- _MATERIAL FOR THIS EXERCISE_:
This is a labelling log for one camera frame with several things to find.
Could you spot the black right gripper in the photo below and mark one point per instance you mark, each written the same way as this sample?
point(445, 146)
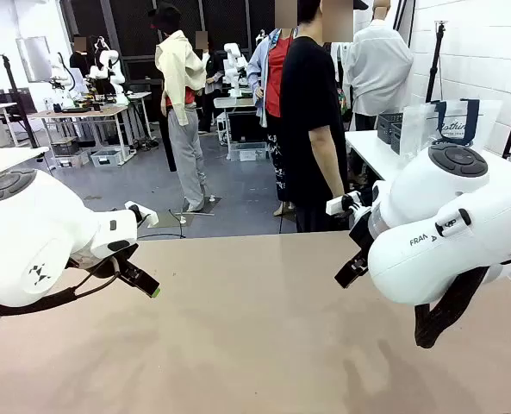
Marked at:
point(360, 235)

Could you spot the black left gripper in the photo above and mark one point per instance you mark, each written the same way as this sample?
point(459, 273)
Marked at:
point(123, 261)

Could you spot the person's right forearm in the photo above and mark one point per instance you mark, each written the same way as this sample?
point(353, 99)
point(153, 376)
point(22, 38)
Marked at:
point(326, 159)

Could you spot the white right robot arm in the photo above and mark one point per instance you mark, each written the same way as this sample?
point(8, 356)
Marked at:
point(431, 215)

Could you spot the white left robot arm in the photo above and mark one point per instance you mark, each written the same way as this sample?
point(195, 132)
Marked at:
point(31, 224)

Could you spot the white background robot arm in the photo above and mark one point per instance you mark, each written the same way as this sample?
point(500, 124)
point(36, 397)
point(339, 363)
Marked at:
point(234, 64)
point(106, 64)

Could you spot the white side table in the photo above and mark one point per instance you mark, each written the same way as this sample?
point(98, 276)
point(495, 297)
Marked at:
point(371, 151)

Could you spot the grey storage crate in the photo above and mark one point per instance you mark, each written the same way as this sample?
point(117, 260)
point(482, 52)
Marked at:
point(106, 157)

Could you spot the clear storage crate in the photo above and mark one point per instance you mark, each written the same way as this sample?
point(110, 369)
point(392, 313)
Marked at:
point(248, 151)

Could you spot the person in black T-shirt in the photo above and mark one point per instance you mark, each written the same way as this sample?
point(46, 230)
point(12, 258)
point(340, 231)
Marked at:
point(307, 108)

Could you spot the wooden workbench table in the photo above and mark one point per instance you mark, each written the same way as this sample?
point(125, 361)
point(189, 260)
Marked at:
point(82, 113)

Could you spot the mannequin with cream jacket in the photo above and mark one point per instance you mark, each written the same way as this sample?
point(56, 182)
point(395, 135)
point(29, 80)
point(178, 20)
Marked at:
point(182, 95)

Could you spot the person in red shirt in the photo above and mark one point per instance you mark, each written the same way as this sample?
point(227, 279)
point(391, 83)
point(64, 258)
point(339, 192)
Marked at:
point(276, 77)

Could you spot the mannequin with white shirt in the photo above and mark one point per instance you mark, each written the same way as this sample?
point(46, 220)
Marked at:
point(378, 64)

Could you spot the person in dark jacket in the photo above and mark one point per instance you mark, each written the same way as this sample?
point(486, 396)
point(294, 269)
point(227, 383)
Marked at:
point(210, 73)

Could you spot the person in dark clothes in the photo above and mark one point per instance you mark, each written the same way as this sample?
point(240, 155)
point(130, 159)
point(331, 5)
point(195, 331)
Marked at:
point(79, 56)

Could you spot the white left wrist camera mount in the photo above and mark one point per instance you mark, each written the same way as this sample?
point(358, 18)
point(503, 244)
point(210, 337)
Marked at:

- _TASK DETAILS_: All the records need to be set down word for word, with the images left out.

- _TASK SOLUTION_:
This is a labelling log for one camera frame with several things to find.
Could you spot the black right gripper in the photo below and mark one point per instance you mark, each written the same way as this sample?
point(445, 146)
Marked at:
point(360, 235)

Could you spot the black left gripper in the photo above and mark one point per instance you mark, each written the same way as this sample?
point(459, 273)
Marked at:
point(123, 261)

Could you spot the person's right forearm in the photo above and mark one point per instance you mark, each written the same way as this sample?
point(353, 99)
point(153, 376)
point(22, 38)
Marked at:
point(326, 159)

Could you spot the white right robot arm in the photo above and mark one point per instance you mark, each written the same way as this sample?
point(8, 356)
Marked at:
point(431, 215)

Could you spot the white left robot arm in the photo above and mark one point per instance you mark, each written the same way as this sample?
point(195, 132)
Marked at:
point(31, 224)

Could you spot the white background robot arm in the photo above and mark one point per instance you mark, each written the same way as this sample?
point(500, 124)
point(36, 397)
point(339, 363)
Marked at:
point(234, 64)
point(106, 64)

Could you spot the white side table in the photo above and mark one point per instance you mark, each written the same way as this sample?
point(98, 276)
point(495, 297)
Marked at:
point(371, 151)

Could you spot the grey storage crate in the photo above and mark one point per instance you mark, each written the same way as this sample?
point(117, 260)
point(482, 52)
Marked at:
point(106, 157)

Could you spot the clear storage crate in the photo above and mark one point per instance you mark, each written the same way as this sample?
point(110, 369)
point(392, 313)
Marked at:
point(248, 151)

Could you spot the person in black T-shirt in the photo above and mark one point per instance you mark, each written the same way as this sample?
point(46, 230)
point(12, 258)
point(340, 231)
Marked at:
point(307, 108)

Could you spot the wooden workbench table in the photo above and mark one point per instance you mark, each written the same way as this sample?
point(125, 361)
point(189, 260)
Marked at:
point(82, 113)

Could you spot the mannequin with cream jacket in the photo above and mark one point per instance you mark, each written the same way as this sample?
point(56, 182)
point(395, 135)
point(29, 80)
point(178, 20)
Marked at:
point(182, 95)

Could you spot the person in red shirt in the photo above and mark one point per instance you mark, each written the same way as this sample?
point(227, 279)
point(391, 83)
point(64, 258)
point(339, 192)
Marked at:
point(276, 77)

Could you spot the mannequin with white shirt in the photo above and mark one point per instance you mark, each written the same way as this sample?
point(46, 220)
Marked at:
point(378, 64)

Could you spot the person in dark jacket in the photo above and mark one point per instance you mark, each written the same way as this sample?
point(486, 396)
point(294, 269)
point(227, 383)
Marked at:
point(210, 73)

Could you spot the person in dark clothes in the photo above and mark one point per instance you mark, each written the same way as this sample?
point(240, 155)
point(130, 159)
point(331, 5)
point(195, 331)
Marked at:
point(79, 56)

Could you spot the white left wrist camera mount in the photo above and mark one point per instance you mark, each written the same way as this sample?
point(358, 18)
point(503, 244)
point(210, 337)
Marked at:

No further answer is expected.